Malik Hartford

No. 12 – UCLA Bruins
- Position: Safety
- Class: Redshirt Junior

Personal information
- Born: March 19, 2005 (age 21)
- Listed height: 6 ft 2 in (1.88 m)
- Listed weight: 194 lb (88 kg)

Career information
- High school: Lakota West (West Chester, Ohio)
- College: Ohio State (2023–2025); UCLA (2026–present);

Awards and highlights
- CFP national champion (2024);
- Stats at ESPN

= Malik Hartford =

American football player (born 2005)

Malik Hartford (born March 19, 2005) is an American college football safety. He plays for the UCLA Bruins.
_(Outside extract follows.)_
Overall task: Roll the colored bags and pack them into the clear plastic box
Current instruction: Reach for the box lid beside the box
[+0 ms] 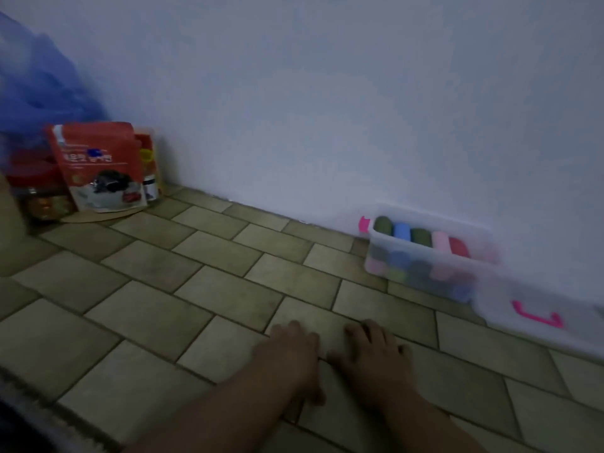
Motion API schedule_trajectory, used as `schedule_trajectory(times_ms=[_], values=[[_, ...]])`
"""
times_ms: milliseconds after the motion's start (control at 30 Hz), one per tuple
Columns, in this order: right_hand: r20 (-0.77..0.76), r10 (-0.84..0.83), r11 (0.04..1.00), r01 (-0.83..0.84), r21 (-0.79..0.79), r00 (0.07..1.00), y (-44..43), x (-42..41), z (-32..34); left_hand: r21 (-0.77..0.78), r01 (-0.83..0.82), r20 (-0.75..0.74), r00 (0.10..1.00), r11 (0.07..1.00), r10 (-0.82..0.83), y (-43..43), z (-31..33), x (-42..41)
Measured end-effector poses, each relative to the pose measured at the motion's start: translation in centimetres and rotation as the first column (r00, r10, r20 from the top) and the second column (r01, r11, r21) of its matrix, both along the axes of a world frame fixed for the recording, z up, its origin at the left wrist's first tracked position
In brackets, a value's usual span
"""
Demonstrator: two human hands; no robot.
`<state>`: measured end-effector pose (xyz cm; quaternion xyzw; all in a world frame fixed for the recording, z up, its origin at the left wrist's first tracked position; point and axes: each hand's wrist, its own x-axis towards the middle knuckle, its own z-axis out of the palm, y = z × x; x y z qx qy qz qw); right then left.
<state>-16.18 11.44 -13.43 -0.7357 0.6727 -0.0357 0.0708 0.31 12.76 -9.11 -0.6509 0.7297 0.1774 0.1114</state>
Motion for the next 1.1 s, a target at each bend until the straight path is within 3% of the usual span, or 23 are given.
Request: schedule_trajectory(times_ms=[133,233,333,433,500,733,1000,1100], values=[[0.022,-0.001,1.000,0.001,0.018,1.000,-0.5,-0.3,-0.5,0.029,0.060,0.082,0.995,0.998,-0.062,-2.2,1.0,-1.2],[0.139,-0.002,0.999,-0.006,0.053,0.990,-2.1,-2.0,0.4,-0.003,0.075,0.022,0.997,0.997,-0.075,-4.9,0.9,-2.9],[0.227,-0.188,0.978,0.202,-0.042,0.956,-3.6,-7.4,1.9,-0.111,0.127,-0.039,0.991,0.986,-0.132,-7.8,-0.2,-5.7],[0.216,-0.459,0.854,0.495,-0.162,0.862,-4.8,-15.2,2.8,-0.196,0.146,-0.095,0.981,0.970,-0.167,-9.9,-1.9,-9.3],[0.224,-0.543,0.798,0.580,-0.161,0.809,-6.0,-19.3,3.1,-0.209,0.135,-0.101,0.982,0.969,-0.159,-10.8,-3.1,-11.5],[0.030,-0.555,0.827,0.555,-0.090,0.831,-9.8,-22.1,2.5,-0.329,0.044,-0.049,0.997,0.943,-0.063,-11.9,-6.4,-13.6],[-0.007,-0.468,0.858,0.453,-0.243,0.884,-10.3,-23.1,2.9,-0.315,0.046,-0.066,0.995,0.948,-0.070,-11.5,-5.7,-13.5],[0.034,-0.448,0.828,0.429,-0.362,0.893,-10.0,-24.4,4.5,-0.321,-0.022,-0.175,0.984,0.947,-0.037,-11.6,-4.7,-13.4]])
He formerly played for the Ohio State Buckeyes.

== Early life ==
Hartford attended Lakota West High School in West Chester, Ohio. As a senior, he notched 43 tackles with four being for a loss, two interceptions, and one defensive touchdown. Hartford committed to play college football at Ohio State.

== College career ==
Hartford entered spring workouts with the Buckeyes weighing 169 pounds but bulked his weight up to over 190 pounds. During the spring and summer, he competed for a starting safety role. Hartford got his first career start in week 2 of the 2023 season versus Youngstown State. In week 10 versus Rutgers, he notched a tackle and a pass deflection.

At the conclusion of the 2025 season, Hartford entered the transfer portal after missing the majority of his junior season with a shoulder injury.